* **EXERCISE OBJECTIVE**
The answer consists solely of the listing's lines from the first through the line containing "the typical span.", each reproduced exactly.
--- EXCERPTED RECORDS Enclosed Below ---
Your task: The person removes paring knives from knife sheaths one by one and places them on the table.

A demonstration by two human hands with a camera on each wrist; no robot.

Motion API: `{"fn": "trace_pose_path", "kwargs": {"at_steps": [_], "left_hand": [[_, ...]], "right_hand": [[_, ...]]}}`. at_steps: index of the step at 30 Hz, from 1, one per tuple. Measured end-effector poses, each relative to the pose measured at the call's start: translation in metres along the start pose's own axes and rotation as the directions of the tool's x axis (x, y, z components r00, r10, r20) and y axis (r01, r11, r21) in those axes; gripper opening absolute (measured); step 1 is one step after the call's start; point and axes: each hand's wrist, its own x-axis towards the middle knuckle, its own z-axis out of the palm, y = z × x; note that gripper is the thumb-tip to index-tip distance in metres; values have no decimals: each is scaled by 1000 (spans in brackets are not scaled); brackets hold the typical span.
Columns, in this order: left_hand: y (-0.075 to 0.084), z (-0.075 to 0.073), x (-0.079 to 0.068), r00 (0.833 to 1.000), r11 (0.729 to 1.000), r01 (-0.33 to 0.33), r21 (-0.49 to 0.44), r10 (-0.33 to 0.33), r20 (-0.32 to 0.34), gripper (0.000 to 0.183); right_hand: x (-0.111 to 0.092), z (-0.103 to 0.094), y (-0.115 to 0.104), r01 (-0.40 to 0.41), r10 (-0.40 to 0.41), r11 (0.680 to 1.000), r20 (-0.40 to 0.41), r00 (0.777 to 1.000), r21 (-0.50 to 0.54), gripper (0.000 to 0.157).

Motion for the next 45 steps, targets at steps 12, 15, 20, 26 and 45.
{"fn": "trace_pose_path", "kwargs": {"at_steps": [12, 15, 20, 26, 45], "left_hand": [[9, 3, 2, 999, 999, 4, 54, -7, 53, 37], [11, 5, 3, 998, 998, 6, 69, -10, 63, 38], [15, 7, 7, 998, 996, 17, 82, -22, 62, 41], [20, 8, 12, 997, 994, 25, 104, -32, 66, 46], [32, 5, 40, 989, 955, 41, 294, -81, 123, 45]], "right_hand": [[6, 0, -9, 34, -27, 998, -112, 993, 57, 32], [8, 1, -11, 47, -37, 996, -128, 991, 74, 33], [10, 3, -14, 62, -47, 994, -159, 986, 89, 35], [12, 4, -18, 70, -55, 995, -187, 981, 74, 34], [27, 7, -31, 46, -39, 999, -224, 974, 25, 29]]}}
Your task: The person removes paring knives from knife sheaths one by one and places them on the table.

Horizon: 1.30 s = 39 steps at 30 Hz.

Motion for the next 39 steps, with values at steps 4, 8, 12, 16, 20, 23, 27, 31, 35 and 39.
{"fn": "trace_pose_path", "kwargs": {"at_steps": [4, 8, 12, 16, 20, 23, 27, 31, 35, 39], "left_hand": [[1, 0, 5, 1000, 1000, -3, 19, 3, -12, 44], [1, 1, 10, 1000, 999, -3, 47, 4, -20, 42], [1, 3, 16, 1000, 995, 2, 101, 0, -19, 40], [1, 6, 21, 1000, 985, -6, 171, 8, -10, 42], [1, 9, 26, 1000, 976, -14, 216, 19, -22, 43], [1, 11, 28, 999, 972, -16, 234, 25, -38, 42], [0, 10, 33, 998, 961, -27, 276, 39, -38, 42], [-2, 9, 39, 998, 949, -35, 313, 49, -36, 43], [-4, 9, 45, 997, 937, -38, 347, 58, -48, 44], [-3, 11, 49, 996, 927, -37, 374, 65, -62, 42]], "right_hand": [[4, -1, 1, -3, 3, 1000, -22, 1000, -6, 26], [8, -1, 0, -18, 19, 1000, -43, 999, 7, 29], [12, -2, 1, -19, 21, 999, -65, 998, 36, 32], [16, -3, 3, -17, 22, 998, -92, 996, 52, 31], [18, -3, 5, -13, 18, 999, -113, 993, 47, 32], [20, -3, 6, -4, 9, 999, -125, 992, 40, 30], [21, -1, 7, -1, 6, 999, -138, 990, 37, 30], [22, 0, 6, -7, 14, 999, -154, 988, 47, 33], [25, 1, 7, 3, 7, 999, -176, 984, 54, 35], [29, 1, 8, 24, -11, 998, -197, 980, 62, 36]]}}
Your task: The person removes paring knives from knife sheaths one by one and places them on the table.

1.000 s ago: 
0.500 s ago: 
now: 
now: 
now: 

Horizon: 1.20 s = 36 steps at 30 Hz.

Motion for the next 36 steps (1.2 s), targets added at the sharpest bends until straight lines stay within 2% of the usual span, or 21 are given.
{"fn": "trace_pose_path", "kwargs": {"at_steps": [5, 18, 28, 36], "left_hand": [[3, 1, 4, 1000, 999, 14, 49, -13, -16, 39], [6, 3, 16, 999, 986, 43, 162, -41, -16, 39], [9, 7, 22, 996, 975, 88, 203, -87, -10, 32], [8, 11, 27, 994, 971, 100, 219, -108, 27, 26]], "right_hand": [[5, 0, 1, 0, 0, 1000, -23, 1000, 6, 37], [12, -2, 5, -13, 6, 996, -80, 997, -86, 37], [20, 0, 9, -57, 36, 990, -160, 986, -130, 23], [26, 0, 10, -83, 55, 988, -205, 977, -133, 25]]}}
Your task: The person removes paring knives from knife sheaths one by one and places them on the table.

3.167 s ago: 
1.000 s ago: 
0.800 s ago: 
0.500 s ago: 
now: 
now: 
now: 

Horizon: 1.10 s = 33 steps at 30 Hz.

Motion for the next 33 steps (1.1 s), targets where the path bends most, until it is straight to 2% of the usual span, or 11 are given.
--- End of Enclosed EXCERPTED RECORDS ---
* **YOUR SOLUTION**
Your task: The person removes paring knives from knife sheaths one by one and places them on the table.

A demonstration by two human hands with a camera on each wrist; no robot.

Motion API: `{"fn": "trace_pose_path", "kwargs": {"at_steps": [_], "left_hand": [[_, ...]], "right_hand": [[_, ...]]}}`. at_steps: index of the step at 30 Hz, from 1, one per tuple. Measured end-effector poses, each relative to the pose measured at the call's start: translation in metres along the start pose's own axes and rotation as the directions of the tool's x axis (x, y, z components r00, r10, r20) and y axis (r01, r11, r21) in those axes; gripper opening absolute (measured); step 1 is one step after the call's start; point and axes: each hand's wrist, its own x-axis towards the middle knuckle, its own z-axis out of the palm, y = z × x; note that gripper is the thumb-tip to index-tip distance in metres; values have no decimals: each is scaled by 1000 (spans in brackets are not scaled); brackets hold the typical span.

Nothing more is needed to finish the exercise.